From first line to last, write out the data precisely as shown.

(Information shown begins)

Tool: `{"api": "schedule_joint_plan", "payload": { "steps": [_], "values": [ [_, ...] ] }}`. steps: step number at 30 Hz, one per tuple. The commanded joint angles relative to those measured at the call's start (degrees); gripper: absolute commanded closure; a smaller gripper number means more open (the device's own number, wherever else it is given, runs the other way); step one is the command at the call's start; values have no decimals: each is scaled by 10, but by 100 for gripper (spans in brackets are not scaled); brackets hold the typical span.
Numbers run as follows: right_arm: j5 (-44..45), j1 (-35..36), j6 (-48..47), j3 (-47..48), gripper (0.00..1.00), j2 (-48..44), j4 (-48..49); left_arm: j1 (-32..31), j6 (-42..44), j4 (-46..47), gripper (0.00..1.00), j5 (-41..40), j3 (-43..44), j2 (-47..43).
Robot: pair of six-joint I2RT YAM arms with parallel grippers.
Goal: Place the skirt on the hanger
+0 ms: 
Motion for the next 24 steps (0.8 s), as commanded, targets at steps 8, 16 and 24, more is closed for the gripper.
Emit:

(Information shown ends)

Exercise solution:
Tool: `{"api": "schedule_joint_plan", "payload": { "steps": [_], "values": [ [_, ...] ] }}`. steps: step number at 30 Hz, one per tuple. The commanded joint angles relative to those measured at the call's start (degrees); gripper: absolute commanded closure; a smaller gripper number means more open (the device's own number, wherever else it is given, runs the other way); step one is the command at the call's start; values have no decimals: each is scaled by 10, but by 100 for gripper (spans in brackets are not scaled); brackets hold the typical span.
Numbers run as follows: right_arm: j5 (-44..45), j1 (-35..36), j6 (-48..47), j3 (-47..48), gripper (0.00..1.00), j2 (-48..44), j4 (-48..49); left_arm: j1 (-32..31), j6 (-42..44), j4 (-46..47), gripper (0.00..1.00), j5 (-41..40), j3 (-43..44), j2 (-47..43).
Robot: pair of six-joint I2RT YAM arms with parallel grippers.
Goal: Place the skirt on the hanger
+0 ms: 
Motion for the next 24 steps (0.8 s), as commanded, targets at steps 8, 16 and 24, more is closed for the gripper.
Emit:

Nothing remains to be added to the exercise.